◆ YOUR INSTRUCTIONS
The word "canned" turns up on some lines of this data; say how many, and give no other text.

◆ TASK DATA

☆ ☆ ☆ ☆ ☆

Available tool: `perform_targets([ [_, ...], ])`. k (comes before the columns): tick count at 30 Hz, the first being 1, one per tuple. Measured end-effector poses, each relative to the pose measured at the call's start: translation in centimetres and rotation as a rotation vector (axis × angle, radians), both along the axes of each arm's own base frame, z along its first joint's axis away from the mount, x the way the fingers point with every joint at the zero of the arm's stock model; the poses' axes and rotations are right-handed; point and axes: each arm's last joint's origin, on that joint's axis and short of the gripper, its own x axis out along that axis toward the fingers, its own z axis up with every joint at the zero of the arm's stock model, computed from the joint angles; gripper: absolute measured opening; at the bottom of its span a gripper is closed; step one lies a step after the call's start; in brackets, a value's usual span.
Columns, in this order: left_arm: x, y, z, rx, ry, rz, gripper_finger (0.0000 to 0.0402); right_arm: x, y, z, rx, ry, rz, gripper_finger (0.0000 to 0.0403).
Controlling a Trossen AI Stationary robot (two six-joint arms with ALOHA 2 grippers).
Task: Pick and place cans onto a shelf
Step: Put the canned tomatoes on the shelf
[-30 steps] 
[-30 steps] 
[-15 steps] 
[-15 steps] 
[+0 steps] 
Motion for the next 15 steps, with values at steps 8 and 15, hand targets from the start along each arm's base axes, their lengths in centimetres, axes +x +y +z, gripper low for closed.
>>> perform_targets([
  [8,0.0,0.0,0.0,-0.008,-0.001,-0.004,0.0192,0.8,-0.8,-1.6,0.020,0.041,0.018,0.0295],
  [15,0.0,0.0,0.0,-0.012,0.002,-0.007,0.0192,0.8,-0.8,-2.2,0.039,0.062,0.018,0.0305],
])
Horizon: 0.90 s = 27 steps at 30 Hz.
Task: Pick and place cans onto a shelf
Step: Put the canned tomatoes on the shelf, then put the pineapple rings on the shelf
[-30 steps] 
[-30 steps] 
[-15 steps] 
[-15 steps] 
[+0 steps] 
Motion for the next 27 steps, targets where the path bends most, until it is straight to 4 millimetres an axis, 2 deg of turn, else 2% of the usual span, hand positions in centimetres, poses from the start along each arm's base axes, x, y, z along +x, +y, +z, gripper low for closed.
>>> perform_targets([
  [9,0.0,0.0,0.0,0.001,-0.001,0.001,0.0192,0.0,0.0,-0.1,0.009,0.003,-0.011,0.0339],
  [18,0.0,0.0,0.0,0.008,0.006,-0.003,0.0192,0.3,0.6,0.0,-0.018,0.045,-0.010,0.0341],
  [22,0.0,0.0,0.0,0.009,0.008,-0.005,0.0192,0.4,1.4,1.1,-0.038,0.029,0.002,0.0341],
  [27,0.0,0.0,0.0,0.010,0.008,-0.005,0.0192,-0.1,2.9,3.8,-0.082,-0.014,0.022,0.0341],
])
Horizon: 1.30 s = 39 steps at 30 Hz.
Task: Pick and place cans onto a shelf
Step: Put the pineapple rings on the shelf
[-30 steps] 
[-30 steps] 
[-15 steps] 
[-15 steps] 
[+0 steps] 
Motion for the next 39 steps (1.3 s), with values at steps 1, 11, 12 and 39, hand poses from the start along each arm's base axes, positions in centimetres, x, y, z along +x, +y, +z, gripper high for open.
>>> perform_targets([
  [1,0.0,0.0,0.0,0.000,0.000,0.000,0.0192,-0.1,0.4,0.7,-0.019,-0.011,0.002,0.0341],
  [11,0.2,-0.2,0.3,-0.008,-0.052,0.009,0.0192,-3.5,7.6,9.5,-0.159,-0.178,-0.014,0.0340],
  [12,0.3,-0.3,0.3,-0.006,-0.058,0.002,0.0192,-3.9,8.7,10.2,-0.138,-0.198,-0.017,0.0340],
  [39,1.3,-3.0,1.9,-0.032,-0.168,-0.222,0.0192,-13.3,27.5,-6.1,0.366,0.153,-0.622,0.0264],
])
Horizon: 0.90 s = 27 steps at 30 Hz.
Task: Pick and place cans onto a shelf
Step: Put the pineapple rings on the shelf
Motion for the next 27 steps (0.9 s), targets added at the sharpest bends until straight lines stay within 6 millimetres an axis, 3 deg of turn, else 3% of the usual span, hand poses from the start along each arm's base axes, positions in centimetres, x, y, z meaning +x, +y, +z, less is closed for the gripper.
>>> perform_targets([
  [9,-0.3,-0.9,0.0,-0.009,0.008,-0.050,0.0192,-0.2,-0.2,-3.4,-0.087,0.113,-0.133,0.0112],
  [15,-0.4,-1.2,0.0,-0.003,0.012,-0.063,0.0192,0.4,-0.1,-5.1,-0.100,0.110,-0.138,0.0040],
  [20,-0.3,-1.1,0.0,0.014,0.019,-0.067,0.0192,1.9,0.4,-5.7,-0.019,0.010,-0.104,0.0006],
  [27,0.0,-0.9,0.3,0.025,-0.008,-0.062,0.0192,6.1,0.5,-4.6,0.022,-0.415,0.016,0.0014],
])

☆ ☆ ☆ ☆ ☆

◆ SOLVED EXERCISE
2